_The task_
Return all of the data exactly as given.

_Extracted data_
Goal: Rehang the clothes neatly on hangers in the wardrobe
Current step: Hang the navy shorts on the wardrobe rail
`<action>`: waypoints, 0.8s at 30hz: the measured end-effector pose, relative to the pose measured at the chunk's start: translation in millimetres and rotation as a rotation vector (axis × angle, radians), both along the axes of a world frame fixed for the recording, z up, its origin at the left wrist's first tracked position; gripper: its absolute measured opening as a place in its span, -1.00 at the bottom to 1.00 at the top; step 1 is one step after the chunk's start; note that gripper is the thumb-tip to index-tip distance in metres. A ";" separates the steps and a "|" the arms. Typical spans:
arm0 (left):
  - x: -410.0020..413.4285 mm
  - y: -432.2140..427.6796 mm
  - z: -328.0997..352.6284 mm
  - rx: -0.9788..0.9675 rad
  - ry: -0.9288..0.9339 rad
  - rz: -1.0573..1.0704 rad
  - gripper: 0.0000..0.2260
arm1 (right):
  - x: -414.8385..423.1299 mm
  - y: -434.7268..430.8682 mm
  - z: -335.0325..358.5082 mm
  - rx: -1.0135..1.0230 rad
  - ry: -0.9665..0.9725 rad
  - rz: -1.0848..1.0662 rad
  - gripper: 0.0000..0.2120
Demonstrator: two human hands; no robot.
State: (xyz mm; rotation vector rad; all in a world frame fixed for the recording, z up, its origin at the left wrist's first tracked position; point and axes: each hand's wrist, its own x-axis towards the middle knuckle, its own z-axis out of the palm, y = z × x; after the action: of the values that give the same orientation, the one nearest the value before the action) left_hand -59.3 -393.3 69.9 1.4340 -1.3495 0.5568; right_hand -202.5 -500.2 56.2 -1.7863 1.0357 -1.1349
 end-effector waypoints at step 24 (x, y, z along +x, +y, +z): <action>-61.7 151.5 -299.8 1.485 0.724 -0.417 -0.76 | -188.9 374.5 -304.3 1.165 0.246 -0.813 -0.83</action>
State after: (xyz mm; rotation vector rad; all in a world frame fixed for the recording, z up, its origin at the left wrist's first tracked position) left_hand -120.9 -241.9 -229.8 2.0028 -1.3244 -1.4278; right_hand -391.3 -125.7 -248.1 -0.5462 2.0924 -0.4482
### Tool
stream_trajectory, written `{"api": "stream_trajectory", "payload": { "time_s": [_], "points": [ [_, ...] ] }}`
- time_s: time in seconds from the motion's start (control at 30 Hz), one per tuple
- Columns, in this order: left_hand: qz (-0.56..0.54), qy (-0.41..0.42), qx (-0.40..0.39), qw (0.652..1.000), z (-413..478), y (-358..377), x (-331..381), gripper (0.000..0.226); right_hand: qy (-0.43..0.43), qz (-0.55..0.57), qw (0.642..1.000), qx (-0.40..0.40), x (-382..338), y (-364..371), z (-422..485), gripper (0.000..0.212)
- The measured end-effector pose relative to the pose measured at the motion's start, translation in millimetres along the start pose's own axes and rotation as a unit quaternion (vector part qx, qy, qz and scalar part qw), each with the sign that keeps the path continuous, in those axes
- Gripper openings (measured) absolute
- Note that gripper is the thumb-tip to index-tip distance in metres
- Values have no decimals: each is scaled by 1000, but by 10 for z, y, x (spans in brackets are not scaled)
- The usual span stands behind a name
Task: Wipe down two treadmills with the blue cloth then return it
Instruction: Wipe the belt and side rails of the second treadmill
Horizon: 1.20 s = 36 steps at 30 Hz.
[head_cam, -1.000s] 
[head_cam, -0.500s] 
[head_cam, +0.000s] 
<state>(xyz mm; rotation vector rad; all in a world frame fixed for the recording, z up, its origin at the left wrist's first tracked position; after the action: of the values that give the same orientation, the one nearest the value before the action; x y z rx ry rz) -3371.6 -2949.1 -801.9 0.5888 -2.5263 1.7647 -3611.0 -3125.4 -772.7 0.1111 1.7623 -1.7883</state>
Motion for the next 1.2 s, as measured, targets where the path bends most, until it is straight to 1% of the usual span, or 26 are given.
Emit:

_Result of this exercise_
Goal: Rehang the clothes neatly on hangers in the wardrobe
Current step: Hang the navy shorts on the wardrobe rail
`<action>`: waypoints, 0.8s at 30hz: the measured end-effector pose, relative to the pose measured at the chunk's start: translation in millimetres and rotation as a rotation vector (axis × angle, radians), both along the axes of a world frame fixed for the recording, z up, its origin at the left wrist's first tracked position; gripper: its absolute measured opening as a place in its span, -1.00 at the bottom to 1.00 at the top; step 1 is one step after the chunk's start; note that gripper is the thumb-tip to index-tip distance in metres. A ";" separates the steps and a "|" the arms. Typical spans:
arm0 (left):
  - x: -410.0020..413.4285 mm
  - y: -432.2140..427.6796 mm
  - z: -328.0997..352.6284 mm
  - rx: -0.9788..0.9675 rad
  - ry: -0.9288..0.9339 rad
  - rz: -1.0573..1.0704 rad
  - gripper: 0.0000..0.2260
arm1 (right):
  - x: -414.8385..423.1299 mm
  - y: -434.7268..430.8682 mm
  - z: -335.0325..358.5082 mm
  - rx: -1.0135..1.0230 rad
  - ry: -0.9665..0.9725 rad
  - rz: -1.0848..1.0662 rad
  - gripper: 0.0000..0.2120
Demonstrator: two human hands; no robot.
State: (xyz mm; rotation vector rad; all in a world frame fixed for the recording, z up, its origin at the left wrist's first tracked position; point and axes: each hand's wrist, its own x-axis towards the middle knuckle, its own z-axis out of the palm, y = z × x; after the action: of the values that give the same orientation, the one nearest the value before the action) left_hand -59.3 -393.3 69.9 1.4340 -1.3495 0.5568; right_hand -202.5 -500.2 56.2 -1.7863 1.0357 -1.1349
 end-effector waypoints at step 24 (x, y, z along +x, +y, +z): <action>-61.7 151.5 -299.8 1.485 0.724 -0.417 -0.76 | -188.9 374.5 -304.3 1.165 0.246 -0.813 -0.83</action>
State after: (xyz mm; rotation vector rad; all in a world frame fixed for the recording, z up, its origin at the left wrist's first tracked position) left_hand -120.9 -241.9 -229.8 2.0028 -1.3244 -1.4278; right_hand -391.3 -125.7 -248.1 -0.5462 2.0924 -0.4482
### Tool
stream_trajectory, written `{"api": "stream_trajectory", "payload": { "time_s": [_], "points": [ [_, ...] ] }}`
- time_s: time in seconds from the motion's start (control at 30 Hz), one per tuple
- Columns, in this order: left_hand: qz (-0.56..0.54), qy (-0.41..0.42), qx (-0.40..0.39), qw (0.652..1.000), z (-413..478), y (-358..377), x (-331..381), gripper (0.000..0.226); right_hand: qy (-0.43..0.43), qz (-0.55..0.57), qw (0.642..1.000), qx (-0.40..0.40), x (-382..338), y (-364..371), z (-422..485), gripper (0.000..0.212)
- The measured end-effector pose relative to the pose measured at the motion's start, translation in millimetres along the start pose's own axes and rotation as a unit quaternion (vector part qx, qy, qz and scalar part qw), each with the sign that keeps the path continuous, in those axes
- Gripper openings (measured) absolute
- Note that gripper is the thumb-tip to index-tip distance in metres
- Values have no decimals: each is scaled by 1000, but by 10 for z, y, x (spans in brackets are not scaled)
- The usual span stands behind a name
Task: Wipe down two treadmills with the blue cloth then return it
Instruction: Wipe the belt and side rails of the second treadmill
Horizon: 1.20 s = 36 steps at 30 Hz.
[head_cam, -1.000s] 
[head_cam, -0.500s] 
[head_cam, +0.000s] 
<state>(xyz mm; rotation vector rad; all in a world frame fixed for the recording, z up, its origin at the left wrist's first tracked position; after the action: of the values that give the same orientation, the one nearest the value before the action; x y z rx ry rz) -3371.6 -2949.1 -801.9 0.5888 -2.5263 1.7647 -3611.0 -3125.4 -772.7 0.1111 1.7623 -1.7883</state>
Motion for the next 1.2 s, as measured, targets where the path bends most, until it is straight to 1% of the usual span, or 26 are given.
Emit:

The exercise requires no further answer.